ZachXBT investigation links Memecoin team to hacker attack on crypto influencer’s account

Last update:

May 27, 2024, 5:32 p.m. EDT
| 2 minutes reading time

A new investigation led by ZachXBT on May 27 accused the creators of a new memecoin of hacking the account of a crypto influencer, uncovering a complex scheme to manipulate cryptocurrency prices.

The investigation, conducted by pseudonymous blockchain investigator ZachXBT, uncovered that the team behind CAT, a Solana-based memecoin, hacked the Twitter account of crypto influencer Gigantic-Cassocked-Rebirth (GCR) on May 26. Their goal was to influence the prices of certain cryptocurrencies through fraudulent means.

According to investigation, crypto influencer GCR’s account was hacked by the Memecoin team

Late Sunday, popular crypto influencer Gigantic-Cassocked-Rebirth (GCR) was hacked on his X account (formerly Twitter).

1/ An investigation into how the @Sol ($CAT) Meme Coin Team is affiliated with the @GCRClassic Last night’s hack.

A few minutes before the hack, an address linked to them opened long positions on Hyperliquid worth $2.3 million in ORDI and $1 million in ETHFI.

Let’s dive in. pic.twitter.com/009BdPBfM1

— ZachXBT (@zachxbt) May 27, 2024

The hacker used GCR’s account to promote ORDI and Luna 2.0 tokens, causing brief price spikes. GCR later confirmed the crash and urged its followers to ignore any promotional content on its channels.

However, ZachXBT’s investigation revealed that the team behind the CAT memecoin orchestrated the hack. ZachXBT found that the scheme began with the coin’s launch on May 24, during which the team gained control of more than 63% of CAT’s supply. They then sold over $5 million worth of CAT and distributed the profits across multiple wallets. Further analysis showed that some funds flowed into Hyperliquid for trading.

6/ On May 26 at 17:55 UTC a hacker from @GCRClassic A compromised account posted that ORDI caused the price increase.

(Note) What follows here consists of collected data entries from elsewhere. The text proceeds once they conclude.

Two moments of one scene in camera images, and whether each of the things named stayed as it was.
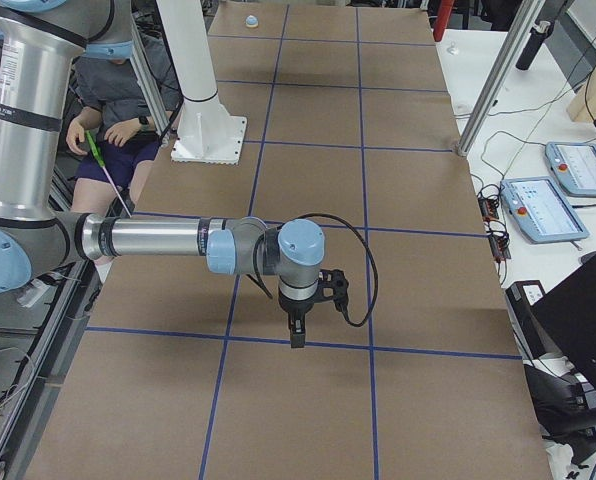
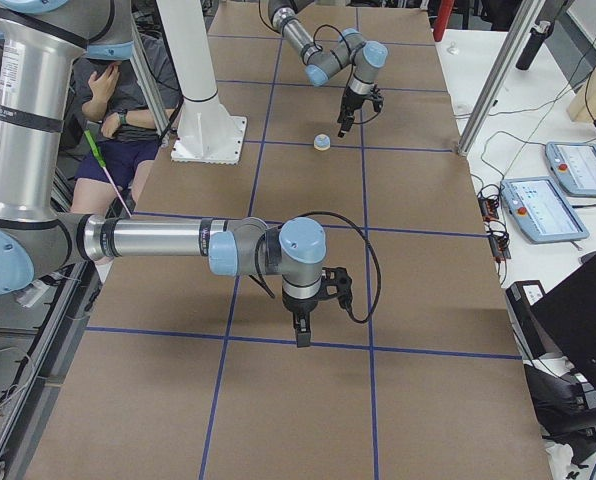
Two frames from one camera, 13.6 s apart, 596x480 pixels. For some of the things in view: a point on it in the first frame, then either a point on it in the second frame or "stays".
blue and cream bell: (251, 21) -> (321, 142)
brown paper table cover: (186, 373) stays
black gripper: (334, 279) stays
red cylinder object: (443, 14) stays
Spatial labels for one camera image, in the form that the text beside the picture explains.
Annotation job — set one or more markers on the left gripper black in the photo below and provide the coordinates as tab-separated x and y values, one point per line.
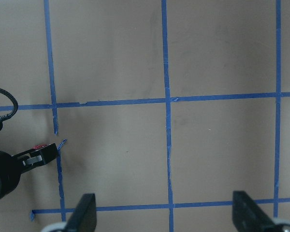
11	166

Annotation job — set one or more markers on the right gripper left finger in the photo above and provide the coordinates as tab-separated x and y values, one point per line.
84	217

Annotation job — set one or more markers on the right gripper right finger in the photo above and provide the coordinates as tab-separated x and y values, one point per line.
247	216

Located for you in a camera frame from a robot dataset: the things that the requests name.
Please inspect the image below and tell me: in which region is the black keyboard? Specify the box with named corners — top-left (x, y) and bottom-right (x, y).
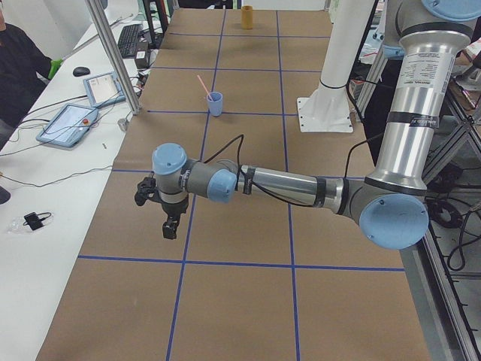
top-left (117, 23), bottom-right (143, 59)

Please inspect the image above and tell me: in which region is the near teach pendant tablet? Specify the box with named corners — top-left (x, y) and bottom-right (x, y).
top-left (36, 104), bottom-right (98, 148)

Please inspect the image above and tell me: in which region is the black small device on table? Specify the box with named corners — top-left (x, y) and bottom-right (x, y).
top-left (23, 212), bottom-right (52, 231)

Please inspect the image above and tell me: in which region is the aluminium frame post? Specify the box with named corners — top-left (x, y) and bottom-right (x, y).
top-left (85, 0), bottom-right (141, 116)

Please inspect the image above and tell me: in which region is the black computer mouse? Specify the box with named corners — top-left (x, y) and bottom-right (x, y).
top-left (72, 66), bottom-right (91, 77)

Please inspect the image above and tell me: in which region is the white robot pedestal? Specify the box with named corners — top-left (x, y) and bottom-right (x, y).
top-left (297, 0), bottom-right (376, 133)

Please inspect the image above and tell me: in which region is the standing person in black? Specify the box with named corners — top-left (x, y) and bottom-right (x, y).
top-left (362, 56), bottom-right (405, 166)

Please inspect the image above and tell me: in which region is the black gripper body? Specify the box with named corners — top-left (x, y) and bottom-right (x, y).
top-left (161, 201), bottom-right (189, 228)

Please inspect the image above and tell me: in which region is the teach pendant tablet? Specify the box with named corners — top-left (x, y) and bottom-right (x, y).
top-left (83, 71), bottom-right (126, 108)
top-left (36, 104), bottom-right (98, 148)

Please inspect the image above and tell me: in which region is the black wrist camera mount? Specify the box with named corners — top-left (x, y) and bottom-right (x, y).
top-left (134, 176), bottom-right (161, 206)

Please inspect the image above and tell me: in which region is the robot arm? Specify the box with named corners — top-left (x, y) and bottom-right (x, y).
top-left (148, 1), bottom-right (480, 250)

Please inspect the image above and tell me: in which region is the seated person in black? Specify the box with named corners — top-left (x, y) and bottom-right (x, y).
top-left (1, 18), bottom-right (51, 146)

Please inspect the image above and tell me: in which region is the far teach pendant tablet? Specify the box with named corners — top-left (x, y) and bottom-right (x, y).
top-left (83, 71), bottom-right (126, 108)

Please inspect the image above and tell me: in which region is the bamboo wooden cup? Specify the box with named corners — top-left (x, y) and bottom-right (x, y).
top-left (240, 5), bottom-right (253, 30)

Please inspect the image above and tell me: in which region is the light blue plastic cup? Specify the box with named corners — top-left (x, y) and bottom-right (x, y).
top-left (207, 92), bottom-right (223, 117)

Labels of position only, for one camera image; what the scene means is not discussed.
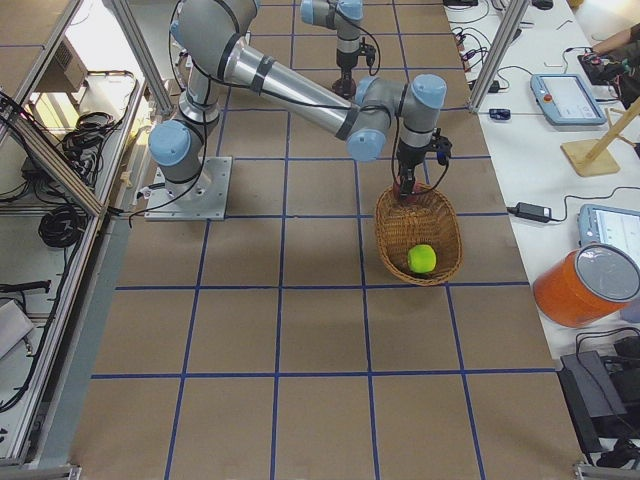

0x5e3 closes the long position from 17:56 UTC to 18:00 UTC with a profit of ~$34,000. pic.twitter.com/uYIayqM537

— ZachXBT (@zachxbt) May 27, 2024

Notably, prior to the hack, the perpetrators opened long positions worth $2.3 million on ORDI (ORDI) and $1 million on Ether.fi (ETHFI).

Following the hack, the price of ORDI briefly rose from around $40 to $44 before falling back to $40, with the scammer making a profit of around $34,000. Additionally, Luna 2.0 saw a brief 274% increase. A subsequent post was shared to boost ETHFI, but the market did not react as expected, resulting in a $3,500 loss for the attackers, who closed the position.

“Fraudsters have low IQs, as the horrific execution proves,” ZachXBT commented on the incident. “People are letting scammers scam them out of seven figures just for buying an expensive username and making mysterious posts. Stop giving meme coin callers a platform.”

It is unclear whether this group is behind other similar attacks on crypto influencers in recent days.

SIM swapping and bribery hacks on X celebrity accounts

According to ZachXBT’s findings, the breach was enabled by a SIM swapping attack, a method in which fraudsters trick a mobile operator into transferring the victim’s phone number to a SIM card controlled by the attacker.

GCR believes that someone at X.com may have been bribed to gain access to their account, leading to the security breach.

“I was informed two months ago by someone associated with Twitter that bribes had been paid to access my account, and I have since beefed up security,” GCR said. “But there is no security when X employees are taking money for admin access.”

GCR later confirmed the hack and asked followers to ignore all advertising posts.

Also late Sunday, Caitlyn Jenner, the reality TV star and Olympic athlete, announced the launch of its cryptocurrency tokenJENNER, via a post on her X account. The token was created using Solana’s memecoin platform pump.fun. As of Monday morning, JENNER had reached a market cap of $37 million.

In response to concerns about a hack, Jenner and her manager Sophia Hutchins posted videos on their X account to confirm the legitimacy of the memecoin. Despite these assurances, some users are still skeptical and suspect that the videos could be deepfakes.

Rapper Rich The Kid also prposted a memecoin, RICH, via a Pump.fun link in now-deleted X-posts. On Monday morning, Rich The Kid posted a video claiming that his X account had been hacked, resulting in unauthorized promotion of the RICH token.